Restate word for word the entries below, starting with the line with "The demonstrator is" and continuing through the line with "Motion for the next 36". Include both of those lines and no others.

__Items from a dataset__.
_ _ _ _

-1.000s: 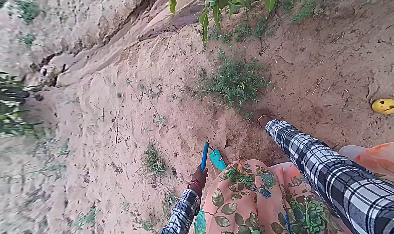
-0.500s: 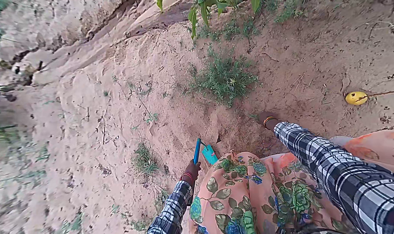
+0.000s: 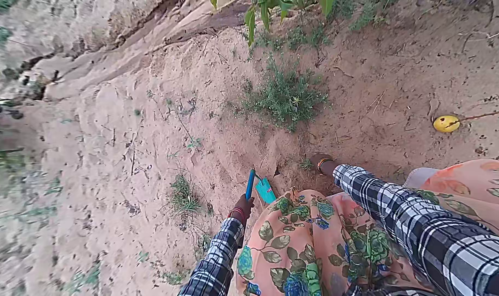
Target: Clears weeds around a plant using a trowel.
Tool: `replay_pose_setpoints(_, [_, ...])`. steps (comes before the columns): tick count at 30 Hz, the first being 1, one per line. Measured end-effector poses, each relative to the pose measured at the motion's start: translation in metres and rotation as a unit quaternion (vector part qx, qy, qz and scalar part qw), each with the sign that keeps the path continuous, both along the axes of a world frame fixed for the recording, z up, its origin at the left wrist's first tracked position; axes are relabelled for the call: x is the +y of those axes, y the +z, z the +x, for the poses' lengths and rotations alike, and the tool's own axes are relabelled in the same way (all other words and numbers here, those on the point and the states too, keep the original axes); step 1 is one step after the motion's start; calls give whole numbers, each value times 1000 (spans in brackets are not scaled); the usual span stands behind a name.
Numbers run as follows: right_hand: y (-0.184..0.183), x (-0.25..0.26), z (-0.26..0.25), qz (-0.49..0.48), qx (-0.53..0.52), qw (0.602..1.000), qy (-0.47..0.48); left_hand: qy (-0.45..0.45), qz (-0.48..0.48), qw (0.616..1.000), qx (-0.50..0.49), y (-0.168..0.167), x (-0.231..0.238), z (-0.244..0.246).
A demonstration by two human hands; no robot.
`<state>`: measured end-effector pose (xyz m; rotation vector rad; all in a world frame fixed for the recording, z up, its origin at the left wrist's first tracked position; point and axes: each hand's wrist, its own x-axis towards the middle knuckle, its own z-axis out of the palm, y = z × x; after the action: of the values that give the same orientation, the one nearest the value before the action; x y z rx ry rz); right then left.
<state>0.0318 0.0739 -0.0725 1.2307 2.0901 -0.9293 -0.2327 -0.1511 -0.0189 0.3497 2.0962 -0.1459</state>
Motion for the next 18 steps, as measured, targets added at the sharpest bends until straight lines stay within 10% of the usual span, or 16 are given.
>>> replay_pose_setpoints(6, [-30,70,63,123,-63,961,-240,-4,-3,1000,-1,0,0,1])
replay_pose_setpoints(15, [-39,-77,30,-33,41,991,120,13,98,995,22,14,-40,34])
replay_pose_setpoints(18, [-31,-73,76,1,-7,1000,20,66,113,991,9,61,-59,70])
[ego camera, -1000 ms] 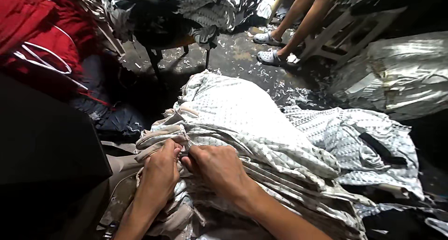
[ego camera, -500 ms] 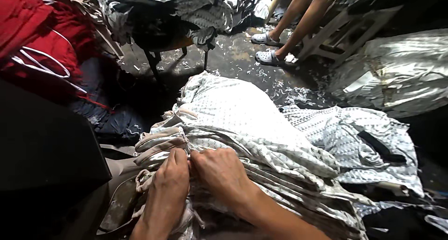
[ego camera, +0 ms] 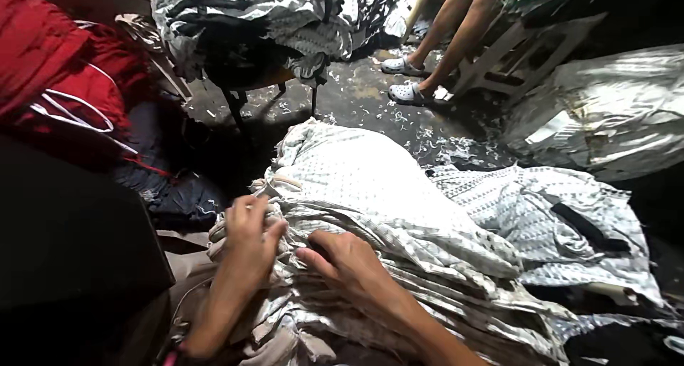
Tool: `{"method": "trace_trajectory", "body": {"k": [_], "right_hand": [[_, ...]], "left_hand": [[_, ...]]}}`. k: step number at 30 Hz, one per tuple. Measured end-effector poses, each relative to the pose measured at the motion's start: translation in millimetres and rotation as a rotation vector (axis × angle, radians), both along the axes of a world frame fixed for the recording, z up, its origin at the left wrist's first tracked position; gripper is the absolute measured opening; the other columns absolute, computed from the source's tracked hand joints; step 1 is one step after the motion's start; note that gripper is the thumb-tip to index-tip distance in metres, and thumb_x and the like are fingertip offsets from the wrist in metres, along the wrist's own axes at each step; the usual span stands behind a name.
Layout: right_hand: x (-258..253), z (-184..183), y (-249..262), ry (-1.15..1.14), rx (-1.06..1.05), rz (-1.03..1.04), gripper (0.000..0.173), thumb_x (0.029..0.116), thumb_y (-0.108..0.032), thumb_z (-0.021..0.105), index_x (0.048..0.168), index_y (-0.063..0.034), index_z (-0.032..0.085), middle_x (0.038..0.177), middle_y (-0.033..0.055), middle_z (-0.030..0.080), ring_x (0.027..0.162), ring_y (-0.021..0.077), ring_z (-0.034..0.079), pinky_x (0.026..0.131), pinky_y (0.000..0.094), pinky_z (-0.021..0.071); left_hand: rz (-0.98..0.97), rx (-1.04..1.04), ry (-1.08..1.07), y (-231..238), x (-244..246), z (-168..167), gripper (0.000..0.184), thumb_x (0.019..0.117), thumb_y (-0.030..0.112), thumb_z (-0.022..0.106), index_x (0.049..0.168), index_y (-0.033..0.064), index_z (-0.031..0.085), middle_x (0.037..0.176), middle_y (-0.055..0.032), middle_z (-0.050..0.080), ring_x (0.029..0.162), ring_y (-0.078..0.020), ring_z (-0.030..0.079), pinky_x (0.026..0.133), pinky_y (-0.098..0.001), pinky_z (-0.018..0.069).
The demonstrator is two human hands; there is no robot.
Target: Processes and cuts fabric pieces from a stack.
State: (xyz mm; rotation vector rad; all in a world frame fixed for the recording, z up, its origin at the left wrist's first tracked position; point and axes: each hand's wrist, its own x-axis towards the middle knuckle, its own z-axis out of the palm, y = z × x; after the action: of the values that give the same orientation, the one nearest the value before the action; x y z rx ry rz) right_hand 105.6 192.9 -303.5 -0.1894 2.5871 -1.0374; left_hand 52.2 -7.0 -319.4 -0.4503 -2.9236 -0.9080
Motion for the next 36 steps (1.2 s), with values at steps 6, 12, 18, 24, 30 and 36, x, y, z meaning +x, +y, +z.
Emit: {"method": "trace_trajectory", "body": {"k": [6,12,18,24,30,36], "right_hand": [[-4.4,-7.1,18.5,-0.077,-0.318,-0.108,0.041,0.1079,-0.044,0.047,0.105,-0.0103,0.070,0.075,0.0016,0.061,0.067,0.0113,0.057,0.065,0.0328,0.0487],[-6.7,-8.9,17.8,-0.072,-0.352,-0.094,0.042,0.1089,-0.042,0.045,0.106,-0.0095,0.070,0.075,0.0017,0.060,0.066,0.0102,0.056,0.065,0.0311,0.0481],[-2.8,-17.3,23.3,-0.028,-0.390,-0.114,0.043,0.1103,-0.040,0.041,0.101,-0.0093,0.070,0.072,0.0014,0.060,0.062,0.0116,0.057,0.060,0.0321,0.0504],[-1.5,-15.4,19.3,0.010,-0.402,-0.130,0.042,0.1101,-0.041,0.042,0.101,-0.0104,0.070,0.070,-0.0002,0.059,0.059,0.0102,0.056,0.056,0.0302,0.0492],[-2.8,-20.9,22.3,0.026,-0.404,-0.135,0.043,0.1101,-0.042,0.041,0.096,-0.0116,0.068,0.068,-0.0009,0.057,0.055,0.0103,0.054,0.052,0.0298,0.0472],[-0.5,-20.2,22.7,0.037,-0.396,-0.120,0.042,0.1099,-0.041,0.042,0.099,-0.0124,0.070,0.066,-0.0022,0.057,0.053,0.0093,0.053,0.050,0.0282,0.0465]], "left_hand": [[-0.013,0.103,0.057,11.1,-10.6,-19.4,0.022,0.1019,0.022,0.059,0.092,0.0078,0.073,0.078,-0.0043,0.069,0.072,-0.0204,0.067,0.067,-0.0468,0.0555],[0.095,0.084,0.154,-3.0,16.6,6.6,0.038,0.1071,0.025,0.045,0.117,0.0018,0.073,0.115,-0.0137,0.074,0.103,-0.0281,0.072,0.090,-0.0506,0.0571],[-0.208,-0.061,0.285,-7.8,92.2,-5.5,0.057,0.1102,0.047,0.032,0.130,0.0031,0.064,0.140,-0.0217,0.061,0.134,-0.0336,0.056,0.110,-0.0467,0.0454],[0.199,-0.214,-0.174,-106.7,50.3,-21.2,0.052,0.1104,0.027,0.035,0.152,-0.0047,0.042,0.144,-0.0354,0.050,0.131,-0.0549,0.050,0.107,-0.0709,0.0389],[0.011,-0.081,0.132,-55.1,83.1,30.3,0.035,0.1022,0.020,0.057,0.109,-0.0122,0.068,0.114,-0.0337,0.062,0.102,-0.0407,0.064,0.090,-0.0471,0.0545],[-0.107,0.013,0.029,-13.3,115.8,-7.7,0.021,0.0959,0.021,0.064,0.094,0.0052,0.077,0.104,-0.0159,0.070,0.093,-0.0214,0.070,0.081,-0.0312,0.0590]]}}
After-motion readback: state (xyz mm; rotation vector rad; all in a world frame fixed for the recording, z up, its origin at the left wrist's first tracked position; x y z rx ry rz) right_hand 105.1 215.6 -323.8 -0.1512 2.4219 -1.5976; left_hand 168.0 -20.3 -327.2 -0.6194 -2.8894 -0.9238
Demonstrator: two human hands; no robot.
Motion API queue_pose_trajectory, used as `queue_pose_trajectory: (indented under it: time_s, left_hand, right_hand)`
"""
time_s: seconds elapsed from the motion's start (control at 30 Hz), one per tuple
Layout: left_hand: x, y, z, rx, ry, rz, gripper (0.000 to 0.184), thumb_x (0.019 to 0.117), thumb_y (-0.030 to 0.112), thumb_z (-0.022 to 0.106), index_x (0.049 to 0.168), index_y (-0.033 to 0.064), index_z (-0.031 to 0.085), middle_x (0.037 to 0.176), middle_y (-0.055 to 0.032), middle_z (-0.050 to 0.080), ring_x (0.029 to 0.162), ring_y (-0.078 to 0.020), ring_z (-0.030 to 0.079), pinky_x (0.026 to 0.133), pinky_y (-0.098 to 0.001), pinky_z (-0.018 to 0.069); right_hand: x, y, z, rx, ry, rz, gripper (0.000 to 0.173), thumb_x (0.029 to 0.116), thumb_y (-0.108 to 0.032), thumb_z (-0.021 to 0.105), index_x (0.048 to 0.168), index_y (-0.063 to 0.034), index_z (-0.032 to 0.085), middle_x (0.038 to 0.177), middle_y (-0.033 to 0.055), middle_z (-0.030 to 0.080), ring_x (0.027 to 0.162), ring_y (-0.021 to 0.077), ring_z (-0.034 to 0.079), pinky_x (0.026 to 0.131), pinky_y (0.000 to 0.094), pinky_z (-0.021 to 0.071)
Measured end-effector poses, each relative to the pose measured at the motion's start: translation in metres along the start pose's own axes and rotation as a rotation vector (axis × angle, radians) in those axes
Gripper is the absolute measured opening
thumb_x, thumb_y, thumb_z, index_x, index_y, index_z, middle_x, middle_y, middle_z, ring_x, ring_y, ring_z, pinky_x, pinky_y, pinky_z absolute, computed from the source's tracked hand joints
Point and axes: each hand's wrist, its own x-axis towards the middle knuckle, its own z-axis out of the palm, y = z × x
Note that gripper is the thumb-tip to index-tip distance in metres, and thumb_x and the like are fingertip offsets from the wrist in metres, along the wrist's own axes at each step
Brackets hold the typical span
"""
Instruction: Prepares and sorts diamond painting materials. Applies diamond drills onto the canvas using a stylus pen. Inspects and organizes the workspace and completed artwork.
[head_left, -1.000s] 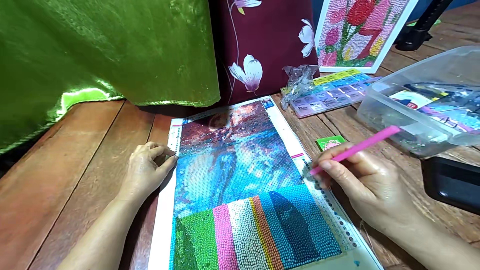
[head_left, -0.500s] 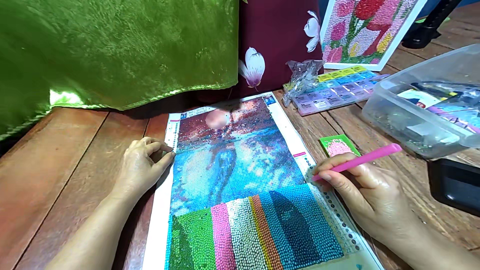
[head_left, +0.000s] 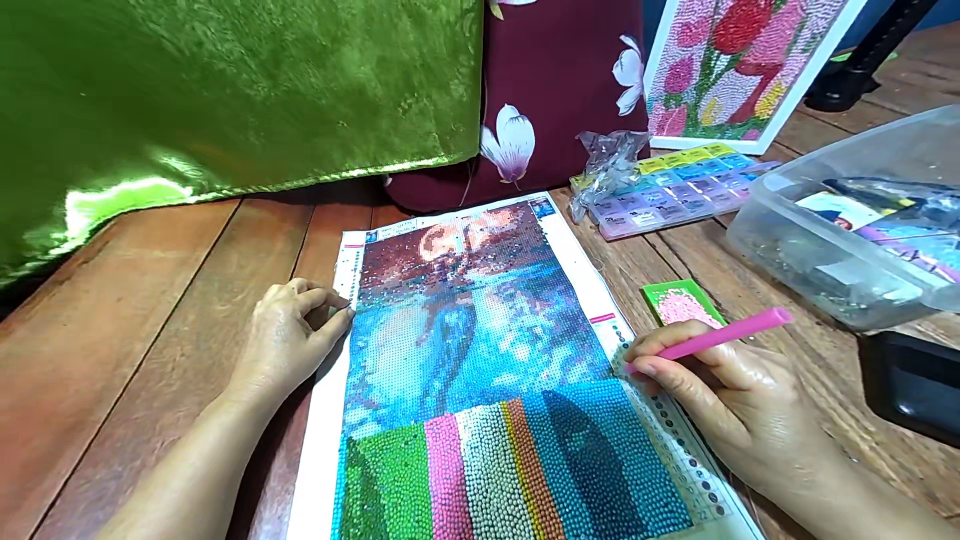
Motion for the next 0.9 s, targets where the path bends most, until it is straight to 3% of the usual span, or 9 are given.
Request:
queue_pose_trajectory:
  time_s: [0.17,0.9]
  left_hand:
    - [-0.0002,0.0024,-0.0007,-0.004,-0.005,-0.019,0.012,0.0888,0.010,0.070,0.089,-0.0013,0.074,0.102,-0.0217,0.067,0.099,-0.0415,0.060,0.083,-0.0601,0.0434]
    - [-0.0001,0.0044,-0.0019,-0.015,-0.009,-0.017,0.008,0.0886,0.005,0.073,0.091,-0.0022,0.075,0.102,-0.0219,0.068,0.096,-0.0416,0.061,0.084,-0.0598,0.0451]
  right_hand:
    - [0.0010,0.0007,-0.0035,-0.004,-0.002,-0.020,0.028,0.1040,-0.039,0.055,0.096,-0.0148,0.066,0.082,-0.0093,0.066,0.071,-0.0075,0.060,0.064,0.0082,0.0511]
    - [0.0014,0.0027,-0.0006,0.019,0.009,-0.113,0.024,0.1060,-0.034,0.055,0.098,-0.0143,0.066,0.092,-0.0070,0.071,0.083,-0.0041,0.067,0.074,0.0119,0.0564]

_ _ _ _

__Written answer__.
The demonstrator is two human hands; there is no robot.
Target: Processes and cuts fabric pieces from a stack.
State: (xyz mm; rotation vector rad; all in a world frame fixed for the recording, z up, its origin at the left wrist's first tracked position; point and axes: each hand's wrist, its own x-axis towards the middle knuckle, its own z-axis out of the palm, y = z × x; after the action: of the values that give the same orientation, the one nearest the value before the action; x y z rx ry rz) right_hand 105.6 192.9 -303.5 -0.1894 2.5871 -1.0374; left_hand 52.2 -7.0 -319.4 -0.4503 -2.9236 -0.9080
Motion for the next 36 steps (1.2 s), with values at steps 6, 12, 18, 24, 30 and 36, x, y, z meaning +x, +y, +z.

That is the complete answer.